- [WHAT IS NEEDED] Pictures stay out of the copy. Retype exactly the lines below from the one with "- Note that" through the one with "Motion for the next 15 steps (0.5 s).".

- [INFORMATION SHOWN]
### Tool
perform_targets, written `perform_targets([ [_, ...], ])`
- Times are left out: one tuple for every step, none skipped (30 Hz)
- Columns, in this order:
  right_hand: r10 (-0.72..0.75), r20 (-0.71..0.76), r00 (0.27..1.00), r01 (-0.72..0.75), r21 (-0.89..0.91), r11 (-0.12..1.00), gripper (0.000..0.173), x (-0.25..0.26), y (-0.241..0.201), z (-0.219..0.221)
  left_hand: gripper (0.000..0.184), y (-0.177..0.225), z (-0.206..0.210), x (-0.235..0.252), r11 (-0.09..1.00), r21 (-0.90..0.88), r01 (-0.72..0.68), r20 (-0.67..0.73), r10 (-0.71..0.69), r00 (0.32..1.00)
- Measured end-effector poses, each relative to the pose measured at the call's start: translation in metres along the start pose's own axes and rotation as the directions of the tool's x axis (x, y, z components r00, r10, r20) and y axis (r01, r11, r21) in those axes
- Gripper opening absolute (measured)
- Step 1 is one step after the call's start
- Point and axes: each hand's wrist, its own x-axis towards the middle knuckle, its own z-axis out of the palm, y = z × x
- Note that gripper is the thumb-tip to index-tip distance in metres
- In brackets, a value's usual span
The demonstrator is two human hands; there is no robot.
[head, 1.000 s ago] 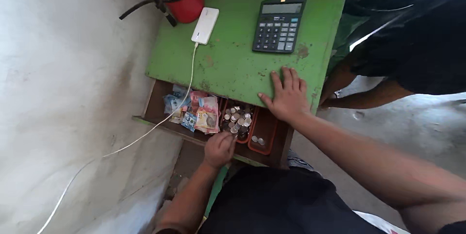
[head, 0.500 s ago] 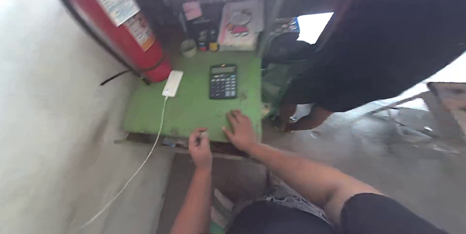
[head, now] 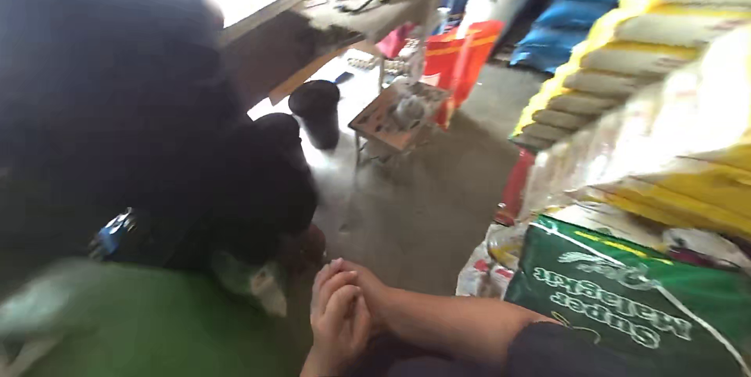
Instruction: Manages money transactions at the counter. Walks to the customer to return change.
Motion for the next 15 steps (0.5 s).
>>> perform_targets([
  [-0.043, -0.086, 0.995, 0.046, 0.038, 0.998, 0.045, -0.002, -0.033, -0.02, 0.008, -0.006, 0.031, 0.018, 0.997, -0.067, -0.039, 0.027, 0.041, 0.999],
  [-0.082, -0.179, 0.98, 0.096, 0.07, 0.993, 0.043, -0.004, -0.064, -0.04, 0.006, -0.011, 0.059, 0.037, 0.99, -0.127, -0.056, 0.061, 0.064, 0.996],
  [-0.117, -0.276, 0.954, 0.148, 0.095, 0.984, 0.042, -0.006, -0.091, -0.06, 0.006, -0.015, 0.085, 0.056, 0.983, -0.178, -0.053, 0.1, 0.072, 0.992],
  [-0.152, -0.358, 0.921, 0.201, 0.104, 0.974, 0.04, -0.009, -0.116, -0.079, 0.007, -0.02, 0.109, 0.073, 0.972, -0.231, -0.039, 0.141, 0.073, 0.987],
  [-0.182, -0.425, 0.887, 0.248, 0.105, 0.963, 0.037, -0.012, -0.139, -0.096, 0.008, -0.025, 0.131, 0.09, 0.962, -0.272, -0.013, 0.188, 0.066, 0.98],
  [-0.209, -0.479, 0.852, 0.294, 0.107, 0.95, 0.031, -0.014, -0.161, -0.112, 0.009, -0.03, 0.153, 0.106, 0.951, -0.308, 0.021, 0.233, 0.054, 0.971],
  [-0.234, -0.527, 0.817, 0.332, 0.099, 0.938, 0.024, -0.016, -0.183, -0.125, 0.009, -0.036, 0.173, 0.12, 0.938, -0.339, 0.068, 0.28, 0.032, 0.96],
  [-0.26, -0.563, 0.784, 0.367, 0.083, 0.926, 0.019, -0.018, -0.206, -0.135, 0.01, -0.042, 0.193, 0.134, 0.92, -0.367, 0.137, 0.328, -0.01, 0.945],
  [-0.291, -0.589, 0.754, 0.405, 0.068, 0.912, 0.017, -0.018, -0.228, -0.145, 0.01, -0.049, 0.212, 0.147, 0.888, -0.39, 0.241, 0.385, -0.081, 0.919],
  [-0.329, -0.604, 0.726, 0.445, 0.048, 0.894, 0.015, -0.015, -0.25, -0.154, 0.011, -0.053, 0.231, 0.16, 0.828, -0.41, 0.382, 0.442, -0.186, 0.878],
  [-0.374, -0.606, 0.703, 0.491, 0.032, 0.871, 0.016, -0.011, -0.273, -0.163, 0.015, -0.057, 0.252, 0.175, 0.73, -0.418, 0.54, 0.498, -0.312, 0.809],
  [-0.429, -0.599, 0.677, 0.541, 0.01, 0.841, 0.017, -0.005, -0.294, -0.174, 0.02, -0.061, 0.275, 0.192, 0.595, -0.409, 0.692, 0.555, -0.439, 0.706],
  [-0.49, -0.581, 0.65, 0.587, -0.026, 0.809, 0.021, 0.001, -0.316, -0.185, 0.028, -0.065, 0.3, 0.211, 0.424, -0.38, 0.822, 0.61, -0.554, 0.567],
  [-0.558, -0.555, 0.617, 0.625, -0.084, 0.776, 0.026, 0.004, -0.338, -0.196, 0.034, -0.071, 0.328, 0.231, 0.26, -0.334, 0.906, 0.655, -0.627, 0.422],
  [-0.627, -0.526, 0.575, 0.655, -0.163, 0.737, 0.031, 0.006, -0.36, -0.206, 0.037, -0.078, 0.359, 0.251, 0.105, -0.296, 0.95, 0.7, -0.652, 0.29],
])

- [SOLUTION TO THIS EXERCISE]
- Note that gripper is the thumb-tip to index-tip distance in metres
- In brackets, a value's usual span
The demonstrator is two human hands; there is no robot.
[head, 1.000 s ago] 
[head, 0.500 s ago] 
[head, now] 
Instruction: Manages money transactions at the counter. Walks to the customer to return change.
Motion for the next 15 steps (0.5 s).

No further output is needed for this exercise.